More shelter space for women and LGBTQ youth coming to Toronto
Community activists have been pleading for more shelters for some of the city's more vulnerable women and LGBTQ youth for years. Now, it looks like that's finally going to happen: The city's proposed 2015 budget includes funding for two women's all-night drop-in centres, as well as funding for two shelters for the city's LGBTQ youth.
There will be one drop-in centre in the east end and one in the west -- ditto for the shelters.
This comes after a decision made last week to provide 90 emergency shelter beds in some of the city's motels. Councillor Joe Mihevc has been stressing the importance of creating more shelter space in the city after two homeless people died in the cold a week and a half ago. He explains that the drop-in will be open 24-hours per day, and its purpose is for women who live and work on the street to "drop in, warm up, hang out and get a little bit of food."
He said there might be a few beds, but that isn't the purpose of the space, and it won't be quiet in the middle of the night--it's more likely to be active. The point is to provide a safe space for women who are homeless, and those who use drugs, or do street-based sex work.
The LGBTQ spaces, on the other hand, will be traditional shelters where homeless LGBTQ youth will find food and a warm place to sleep. Activists have been calling for a shelter of this sort for years, as well, after it was found that one in five of the city's homeless youth identified as LGBTQ.
Mihevc says the drop-in spaces won't open until March at the earliest, because the funding first needs to be approved by the city's budget committee. Depending on the resulting RFPs, one could open at the end of March, and the other would likely be open a couple of months later. The LGBTQ shelters are likely to open in the summer.
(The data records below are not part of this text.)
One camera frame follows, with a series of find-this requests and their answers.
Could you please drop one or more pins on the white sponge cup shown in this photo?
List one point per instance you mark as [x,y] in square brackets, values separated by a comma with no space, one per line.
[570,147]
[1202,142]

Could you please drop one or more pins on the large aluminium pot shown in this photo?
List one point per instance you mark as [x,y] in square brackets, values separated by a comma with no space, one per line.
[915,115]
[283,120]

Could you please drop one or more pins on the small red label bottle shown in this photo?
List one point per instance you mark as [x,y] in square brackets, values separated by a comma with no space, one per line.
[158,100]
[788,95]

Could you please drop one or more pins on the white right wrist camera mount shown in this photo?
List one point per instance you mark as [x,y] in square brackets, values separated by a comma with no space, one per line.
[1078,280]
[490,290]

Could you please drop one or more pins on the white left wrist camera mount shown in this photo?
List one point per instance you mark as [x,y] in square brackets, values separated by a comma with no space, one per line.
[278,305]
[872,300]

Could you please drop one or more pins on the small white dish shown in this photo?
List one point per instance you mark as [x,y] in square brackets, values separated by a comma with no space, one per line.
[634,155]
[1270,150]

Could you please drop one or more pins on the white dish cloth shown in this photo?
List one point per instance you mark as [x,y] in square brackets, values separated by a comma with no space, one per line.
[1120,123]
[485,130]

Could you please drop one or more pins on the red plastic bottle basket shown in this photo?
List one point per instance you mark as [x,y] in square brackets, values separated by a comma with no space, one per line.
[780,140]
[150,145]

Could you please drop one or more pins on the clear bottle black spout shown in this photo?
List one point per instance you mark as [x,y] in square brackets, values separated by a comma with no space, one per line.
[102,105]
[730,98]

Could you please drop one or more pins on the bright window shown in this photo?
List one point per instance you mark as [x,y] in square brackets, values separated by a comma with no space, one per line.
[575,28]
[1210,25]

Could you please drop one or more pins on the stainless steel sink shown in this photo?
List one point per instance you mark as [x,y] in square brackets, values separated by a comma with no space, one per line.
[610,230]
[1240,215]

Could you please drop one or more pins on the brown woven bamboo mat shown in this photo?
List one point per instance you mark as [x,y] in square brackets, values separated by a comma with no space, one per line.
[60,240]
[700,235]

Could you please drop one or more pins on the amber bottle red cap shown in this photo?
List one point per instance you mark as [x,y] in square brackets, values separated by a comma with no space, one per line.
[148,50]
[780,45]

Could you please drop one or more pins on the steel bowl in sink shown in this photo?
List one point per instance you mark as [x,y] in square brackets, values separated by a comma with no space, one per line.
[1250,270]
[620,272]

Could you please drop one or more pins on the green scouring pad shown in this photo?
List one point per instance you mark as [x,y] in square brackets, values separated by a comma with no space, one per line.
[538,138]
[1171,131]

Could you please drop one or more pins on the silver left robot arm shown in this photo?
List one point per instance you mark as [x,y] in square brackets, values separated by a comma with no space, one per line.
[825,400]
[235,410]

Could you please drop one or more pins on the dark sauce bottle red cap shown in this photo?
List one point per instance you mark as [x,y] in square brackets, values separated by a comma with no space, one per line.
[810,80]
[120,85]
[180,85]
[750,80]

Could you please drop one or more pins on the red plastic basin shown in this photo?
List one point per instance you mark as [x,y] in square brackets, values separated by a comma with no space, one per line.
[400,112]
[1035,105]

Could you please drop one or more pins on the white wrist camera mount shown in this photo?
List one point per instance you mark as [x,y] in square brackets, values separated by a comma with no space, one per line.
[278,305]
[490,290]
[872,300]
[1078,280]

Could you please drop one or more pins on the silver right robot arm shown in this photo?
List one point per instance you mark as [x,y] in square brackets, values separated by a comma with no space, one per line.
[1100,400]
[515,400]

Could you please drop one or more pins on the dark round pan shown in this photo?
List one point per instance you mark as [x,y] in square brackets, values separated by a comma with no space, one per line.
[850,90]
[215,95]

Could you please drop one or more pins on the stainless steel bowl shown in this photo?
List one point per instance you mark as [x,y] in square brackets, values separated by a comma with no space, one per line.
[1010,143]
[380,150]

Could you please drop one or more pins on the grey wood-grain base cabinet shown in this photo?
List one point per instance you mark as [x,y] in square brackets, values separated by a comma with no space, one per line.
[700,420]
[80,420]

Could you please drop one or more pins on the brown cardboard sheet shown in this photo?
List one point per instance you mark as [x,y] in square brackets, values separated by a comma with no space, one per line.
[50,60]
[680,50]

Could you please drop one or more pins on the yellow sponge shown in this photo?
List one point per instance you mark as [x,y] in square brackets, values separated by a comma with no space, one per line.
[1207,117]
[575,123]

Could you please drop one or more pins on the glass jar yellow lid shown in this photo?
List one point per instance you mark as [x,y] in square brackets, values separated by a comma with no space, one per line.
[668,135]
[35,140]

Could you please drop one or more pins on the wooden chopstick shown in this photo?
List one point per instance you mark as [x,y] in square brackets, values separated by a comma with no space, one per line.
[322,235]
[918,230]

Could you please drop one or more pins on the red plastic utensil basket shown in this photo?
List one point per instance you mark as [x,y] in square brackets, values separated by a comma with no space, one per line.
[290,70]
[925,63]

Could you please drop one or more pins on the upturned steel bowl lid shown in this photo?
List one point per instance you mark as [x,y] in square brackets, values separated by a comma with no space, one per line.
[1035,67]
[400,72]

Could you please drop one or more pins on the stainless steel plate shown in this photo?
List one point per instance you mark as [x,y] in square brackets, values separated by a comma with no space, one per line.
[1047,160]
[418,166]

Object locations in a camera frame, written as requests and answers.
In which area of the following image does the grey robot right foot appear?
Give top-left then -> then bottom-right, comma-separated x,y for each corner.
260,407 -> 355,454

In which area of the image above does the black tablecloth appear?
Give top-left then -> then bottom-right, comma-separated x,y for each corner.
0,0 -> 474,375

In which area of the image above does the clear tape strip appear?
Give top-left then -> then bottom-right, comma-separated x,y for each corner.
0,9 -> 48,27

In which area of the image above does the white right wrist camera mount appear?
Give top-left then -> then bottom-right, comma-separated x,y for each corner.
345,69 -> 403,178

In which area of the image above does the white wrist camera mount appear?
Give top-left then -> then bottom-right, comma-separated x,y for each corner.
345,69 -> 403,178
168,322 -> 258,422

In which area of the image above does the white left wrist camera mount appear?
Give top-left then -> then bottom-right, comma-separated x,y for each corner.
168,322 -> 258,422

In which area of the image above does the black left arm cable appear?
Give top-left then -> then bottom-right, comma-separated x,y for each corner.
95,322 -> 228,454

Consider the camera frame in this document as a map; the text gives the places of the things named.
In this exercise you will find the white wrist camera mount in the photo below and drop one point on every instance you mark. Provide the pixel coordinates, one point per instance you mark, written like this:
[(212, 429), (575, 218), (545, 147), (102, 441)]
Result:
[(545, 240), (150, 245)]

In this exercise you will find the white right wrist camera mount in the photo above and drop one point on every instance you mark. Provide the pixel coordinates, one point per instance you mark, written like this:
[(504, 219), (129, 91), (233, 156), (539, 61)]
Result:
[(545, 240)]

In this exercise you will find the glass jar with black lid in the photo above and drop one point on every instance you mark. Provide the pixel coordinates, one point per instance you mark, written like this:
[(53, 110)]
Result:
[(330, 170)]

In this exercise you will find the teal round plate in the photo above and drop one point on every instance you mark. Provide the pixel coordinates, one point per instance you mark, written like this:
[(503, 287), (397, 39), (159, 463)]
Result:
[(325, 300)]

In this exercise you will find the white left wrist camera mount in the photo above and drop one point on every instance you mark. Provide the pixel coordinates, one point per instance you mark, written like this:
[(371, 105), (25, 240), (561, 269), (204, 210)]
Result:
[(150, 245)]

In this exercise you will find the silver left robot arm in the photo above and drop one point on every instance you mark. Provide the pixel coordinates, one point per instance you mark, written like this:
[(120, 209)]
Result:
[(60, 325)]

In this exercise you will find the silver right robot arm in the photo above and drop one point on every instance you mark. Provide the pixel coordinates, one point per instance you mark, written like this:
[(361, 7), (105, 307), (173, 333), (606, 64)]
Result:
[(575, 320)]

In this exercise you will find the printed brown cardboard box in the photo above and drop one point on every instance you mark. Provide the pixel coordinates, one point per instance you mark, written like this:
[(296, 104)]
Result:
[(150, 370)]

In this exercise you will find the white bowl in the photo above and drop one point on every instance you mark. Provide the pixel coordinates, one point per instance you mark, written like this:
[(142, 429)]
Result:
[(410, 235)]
"A woman involved in the drug trade was [sexually] assaulted on the steps of a social service agency. That provided the impetus for us to say 'We've got to fix this,'" Mihevc says. "Women needed a safe place where everyone would know you can come hang out."
I ask Mihevc if he has rough numbers of women using shelter facilities. He says he used to receive that information, but no longer does. According to the city's website, though, 586 women used the city's women's shelters last night, meaning they were at 97 per cent capacity.
Also true: There are 13 women's shelters in the city. A 2007 study of 97 homeless women in Toronto found that 50 per cent had been unable to find shelter bed at least one in the past year, and that 43 per cent go hungry at least one day per week. We know that homelessness in our city is growing: 3,700 people use facilities for the homeless each night--or 30,000 annually.
We also know that, over the past seven years, there has been a steady 7 per cent increase in women's homelessness. And, according to the Wellesley Institute, homelessness is growing six times faster than the city's population at large. The YWCA's Beatrice House alone houses 378 women and children per year, and provide services to about 11,000, and Nellie's, which has 36 beds, provided services to 700 women, and served over 40,000 meals to women and children last year.
While the numbers are high and climbing higher, Mihevc adds that, at least week's community development and recreation committee, staff decided to operate by the 90 per cent rule, which means that no shelter's capacity will exceed 90 per cent. Sometimes, he explains, people will reserve a spot and not show up, and so if capacity reaches 91 or 92 per cent, the shelter ends up having to turn people away from its doors.
'We've been breaking that rule for a long time--for the past two years. And that's not healthy."
As far as Mihevc is concerned, these added drop-in facilities, combined with the shelter provided for LGBTQ youth, will meet the city's needs for the time being.